-- Information shown --
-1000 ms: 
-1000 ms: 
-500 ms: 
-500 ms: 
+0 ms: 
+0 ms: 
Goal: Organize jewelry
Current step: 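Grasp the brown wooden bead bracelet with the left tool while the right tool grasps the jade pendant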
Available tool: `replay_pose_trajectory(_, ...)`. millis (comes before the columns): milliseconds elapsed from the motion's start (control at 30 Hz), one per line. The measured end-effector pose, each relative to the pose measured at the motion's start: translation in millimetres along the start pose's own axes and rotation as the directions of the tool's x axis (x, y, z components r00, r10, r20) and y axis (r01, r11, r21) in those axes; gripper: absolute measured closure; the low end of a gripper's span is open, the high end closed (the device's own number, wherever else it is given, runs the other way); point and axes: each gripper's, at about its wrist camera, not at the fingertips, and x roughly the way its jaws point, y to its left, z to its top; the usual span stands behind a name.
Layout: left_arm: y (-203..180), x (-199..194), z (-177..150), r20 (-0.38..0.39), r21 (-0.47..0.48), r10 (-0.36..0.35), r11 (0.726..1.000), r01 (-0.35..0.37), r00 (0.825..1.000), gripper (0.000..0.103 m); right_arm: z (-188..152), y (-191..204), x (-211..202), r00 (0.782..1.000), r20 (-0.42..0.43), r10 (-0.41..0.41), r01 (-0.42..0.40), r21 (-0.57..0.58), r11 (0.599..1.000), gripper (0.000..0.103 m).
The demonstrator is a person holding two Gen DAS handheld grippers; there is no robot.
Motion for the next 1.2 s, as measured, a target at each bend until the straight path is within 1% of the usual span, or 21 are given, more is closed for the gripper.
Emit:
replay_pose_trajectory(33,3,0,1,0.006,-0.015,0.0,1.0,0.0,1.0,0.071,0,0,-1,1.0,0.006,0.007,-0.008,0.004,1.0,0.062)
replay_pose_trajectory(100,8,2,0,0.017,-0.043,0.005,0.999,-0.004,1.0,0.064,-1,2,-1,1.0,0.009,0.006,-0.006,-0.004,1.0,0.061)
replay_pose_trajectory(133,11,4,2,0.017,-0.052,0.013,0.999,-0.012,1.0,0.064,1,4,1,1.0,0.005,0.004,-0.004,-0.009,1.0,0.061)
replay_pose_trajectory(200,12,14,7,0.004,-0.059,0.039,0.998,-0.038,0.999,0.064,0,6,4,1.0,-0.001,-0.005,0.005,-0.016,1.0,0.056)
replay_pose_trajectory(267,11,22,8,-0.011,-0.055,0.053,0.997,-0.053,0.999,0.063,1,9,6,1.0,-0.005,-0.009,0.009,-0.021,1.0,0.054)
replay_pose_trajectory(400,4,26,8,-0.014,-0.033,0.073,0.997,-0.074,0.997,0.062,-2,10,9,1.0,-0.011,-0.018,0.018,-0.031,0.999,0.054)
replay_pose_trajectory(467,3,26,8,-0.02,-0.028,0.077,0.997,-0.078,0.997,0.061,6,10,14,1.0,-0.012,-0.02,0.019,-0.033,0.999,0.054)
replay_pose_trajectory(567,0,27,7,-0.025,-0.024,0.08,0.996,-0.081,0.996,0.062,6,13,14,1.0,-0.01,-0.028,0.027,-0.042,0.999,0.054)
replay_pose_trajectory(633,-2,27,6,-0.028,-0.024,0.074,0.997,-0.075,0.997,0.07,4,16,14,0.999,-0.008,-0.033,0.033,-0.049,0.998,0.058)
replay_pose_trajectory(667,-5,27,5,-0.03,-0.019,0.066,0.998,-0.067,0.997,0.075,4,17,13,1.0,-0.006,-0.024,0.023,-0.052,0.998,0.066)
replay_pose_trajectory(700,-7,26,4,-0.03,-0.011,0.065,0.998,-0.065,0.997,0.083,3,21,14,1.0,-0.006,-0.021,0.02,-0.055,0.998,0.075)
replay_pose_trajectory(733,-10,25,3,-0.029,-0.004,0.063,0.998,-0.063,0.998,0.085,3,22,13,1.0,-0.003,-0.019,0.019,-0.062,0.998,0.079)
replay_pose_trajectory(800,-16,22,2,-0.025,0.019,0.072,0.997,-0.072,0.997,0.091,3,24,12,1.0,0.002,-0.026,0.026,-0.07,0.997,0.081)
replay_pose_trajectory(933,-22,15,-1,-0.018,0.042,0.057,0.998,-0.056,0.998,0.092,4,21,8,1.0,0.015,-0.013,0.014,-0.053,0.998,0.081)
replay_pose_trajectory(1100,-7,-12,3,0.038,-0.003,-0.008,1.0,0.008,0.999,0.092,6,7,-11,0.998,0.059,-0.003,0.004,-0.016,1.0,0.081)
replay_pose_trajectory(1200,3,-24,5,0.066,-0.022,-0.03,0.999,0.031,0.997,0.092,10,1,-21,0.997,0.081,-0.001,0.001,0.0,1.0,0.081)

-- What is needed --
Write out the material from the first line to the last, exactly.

-- Exercise answer --
-1000 ms: 
-1000 ms: 
-500 ms: 
-500 ms: 
+0 ms: 
+0 ms: 
Goal: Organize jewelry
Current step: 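Grasp the brown wooden bead bracelet with the left tool while the right tool grasps the jade pendant
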Available tool: `replay_pose_trajectory(_, ...)`. millis (comes before the columns): milliseconds elapsed from the motion's start (control at 30 Hz), one per line. The measured end-effector pose, each relative to the pose measured at the motion's start: translation in millimetres along the start pose's own axes and rotation as the directions of the tool's x axis (x, y, z components r00, r10, r20) and y axis (r01, r11, r21) in those axes; gripper: absolute measured closure; the low end of a gripper's span is open, the high end closed (the device's own number, wherever else it is given, runs the other way); point and axes: each gripper's, at about its wrist camera, not at the fingertips, and x roughly the way its jaws point, y to its left, z to its top; the usual span stands behind a name.
Layout: left_arm: y (-203..180), x (-199..194), z (-177..150), r20 (-0.38..0.39), r21 (-0.47..0.48), r10 (-0.36..0.35), r11 (0.726..1.000), r01 (-0.35..0.37), r00 (0.825..1.000), gripper (0.000..0.103 m); right_arm: z (-188..152), y (-191..204), x (-211..202), r00 (0.782..1.000), r20 (-0.42..0.43), r10 (-0.41..0.41), r01 (-0.42..0.40), r21 (-0.57..0.58), r11 (0.599..1.000), gripper (0.000..0.103 m).
The demonstrator is a person holding two Gen DAS handheld grippers; there is no robot.
Motion for the next 1.2 s, as measured, a target at each bend until the straight path is within 1% of the usual span, or 21 are given, more is closed for the gripper.
Emit:
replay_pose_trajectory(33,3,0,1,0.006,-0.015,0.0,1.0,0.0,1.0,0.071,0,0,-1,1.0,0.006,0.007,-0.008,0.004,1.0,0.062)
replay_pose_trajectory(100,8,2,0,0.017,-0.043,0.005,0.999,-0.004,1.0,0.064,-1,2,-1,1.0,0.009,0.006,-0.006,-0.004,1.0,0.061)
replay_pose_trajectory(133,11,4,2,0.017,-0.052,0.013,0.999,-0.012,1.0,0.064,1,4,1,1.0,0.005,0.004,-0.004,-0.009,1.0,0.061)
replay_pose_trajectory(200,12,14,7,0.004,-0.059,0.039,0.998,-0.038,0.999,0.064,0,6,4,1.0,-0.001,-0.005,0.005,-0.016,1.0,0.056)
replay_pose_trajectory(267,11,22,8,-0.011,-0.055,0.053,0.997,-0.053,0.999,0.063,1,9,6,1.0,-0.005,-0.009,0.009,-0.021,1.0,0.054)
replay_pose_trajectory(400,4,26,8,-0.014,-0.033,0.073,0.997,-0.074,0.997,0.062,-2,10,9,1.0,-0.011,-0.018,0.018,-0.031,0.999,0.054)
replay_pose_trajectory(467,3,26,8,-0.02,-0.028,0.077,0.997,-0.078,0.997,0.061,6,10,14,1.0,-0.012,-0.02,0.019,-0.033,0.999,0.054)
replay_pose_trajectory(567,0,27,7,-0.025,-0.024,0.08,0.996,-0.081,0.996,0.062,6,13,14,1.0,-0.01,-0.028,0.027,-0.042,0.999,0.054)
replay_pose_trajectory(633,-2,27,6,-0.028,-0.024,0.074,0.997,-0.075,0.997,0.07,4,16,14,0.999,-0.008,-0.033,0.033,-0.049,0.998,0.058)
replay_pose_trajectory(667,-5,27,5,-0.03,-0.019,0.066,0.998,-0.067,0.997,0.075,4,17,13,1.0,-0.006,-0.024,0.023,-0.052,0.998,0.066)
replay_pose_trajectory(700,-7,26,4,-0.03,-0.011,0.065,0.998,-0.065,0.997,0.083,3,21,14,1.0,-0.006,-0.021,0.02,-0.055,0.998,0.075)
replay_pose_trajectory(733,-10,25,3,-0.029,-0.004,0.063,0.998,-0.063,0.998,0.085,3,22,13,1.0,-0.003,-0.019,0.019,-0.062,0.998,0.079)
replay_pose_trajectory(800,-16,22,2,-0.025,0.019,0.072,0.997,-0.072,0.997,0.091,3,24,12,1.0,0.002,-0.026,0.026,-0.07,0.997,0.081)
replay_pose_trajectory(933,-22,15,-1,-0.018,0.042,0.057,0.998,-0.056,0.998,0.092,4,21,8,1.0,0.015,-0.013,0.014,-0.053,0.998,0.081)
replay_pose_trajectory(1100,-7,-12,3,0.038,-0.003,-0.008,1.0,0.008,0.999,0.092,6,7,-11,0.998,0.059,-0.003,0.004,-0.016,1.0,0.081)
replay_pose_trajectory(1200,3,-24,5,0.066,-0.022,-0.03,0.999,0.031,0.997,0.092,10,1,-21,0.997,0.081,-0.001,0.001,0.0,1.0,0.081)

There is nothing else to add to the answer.